-- SUPPLIED DATA follows --

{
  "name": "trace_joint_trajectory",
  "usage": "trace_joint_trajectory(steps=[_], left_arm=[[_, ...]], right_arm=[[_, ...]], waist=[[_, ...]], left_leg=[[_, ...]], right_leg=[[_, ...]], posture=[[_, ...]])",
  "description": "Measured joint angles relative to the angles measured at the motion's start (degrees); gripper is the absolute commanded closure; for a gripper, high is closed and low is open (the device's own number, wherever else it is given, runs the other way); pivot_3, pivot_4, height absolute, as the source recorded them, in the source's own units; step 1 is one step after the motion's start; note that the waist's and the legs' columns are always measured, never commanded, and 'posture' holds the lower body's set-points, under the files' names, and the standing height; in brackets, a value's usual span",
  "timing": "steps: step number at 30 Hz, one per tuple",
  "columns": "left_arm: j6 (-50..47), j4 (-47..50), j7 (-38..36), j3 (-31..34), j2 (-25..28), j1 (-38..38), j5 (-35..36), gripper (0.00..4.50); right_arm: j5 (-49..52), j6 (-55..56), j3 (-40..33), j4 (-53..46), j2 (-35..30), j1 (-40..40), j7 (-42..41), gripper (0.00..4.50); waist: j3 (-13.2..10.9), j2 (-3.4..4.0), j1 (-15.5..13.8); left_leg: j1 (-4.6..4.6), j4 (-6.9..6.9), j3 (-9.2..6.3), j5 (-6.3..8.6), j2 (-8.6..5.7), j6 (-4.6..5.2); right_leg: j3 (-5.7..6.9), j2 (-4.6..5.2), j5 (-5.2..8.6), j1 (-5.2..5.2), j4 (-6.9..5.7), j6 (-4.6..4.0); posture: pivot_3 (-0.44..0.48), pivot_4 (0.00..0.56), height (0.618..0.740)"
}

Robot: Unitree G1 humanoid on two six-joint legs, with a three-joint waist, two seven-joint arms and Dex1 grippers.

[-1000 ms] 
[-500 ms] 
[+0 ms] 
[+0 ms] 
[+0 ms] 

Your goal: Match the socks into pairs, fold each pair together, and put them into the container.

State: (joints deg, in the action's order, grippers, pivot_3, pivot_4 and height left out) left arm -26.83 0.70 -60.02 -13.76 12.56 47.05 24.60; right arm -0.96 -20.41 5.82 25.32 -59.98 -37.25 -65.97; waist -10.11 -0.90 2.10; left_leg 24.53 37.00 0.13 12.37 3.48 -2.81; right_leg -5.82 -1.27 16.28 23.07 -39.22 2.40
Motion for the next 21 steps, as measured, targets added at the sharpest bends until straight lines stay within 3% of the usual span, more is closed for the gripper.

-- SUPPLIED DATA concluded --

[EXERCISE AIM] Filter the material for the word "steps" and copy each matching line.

[EXERCISE RESPONSE]
  "usage": "trace_joint_trajectory(steps=[_], left_arm=[[_, ...]], right_arm=[[_, ...]], waist=[[_, ...]], left_leg=[[_, ...]], right_leg=[[_, ...]], posture=[[_, ...]])",
  "timing": "steps: step number at 30 Hz, one per tuple",
Motion for the next 21 steps, as measured, targets added at the sharpest bends until straight lines stay within 3% of the usual span, more is closed for the gripper.

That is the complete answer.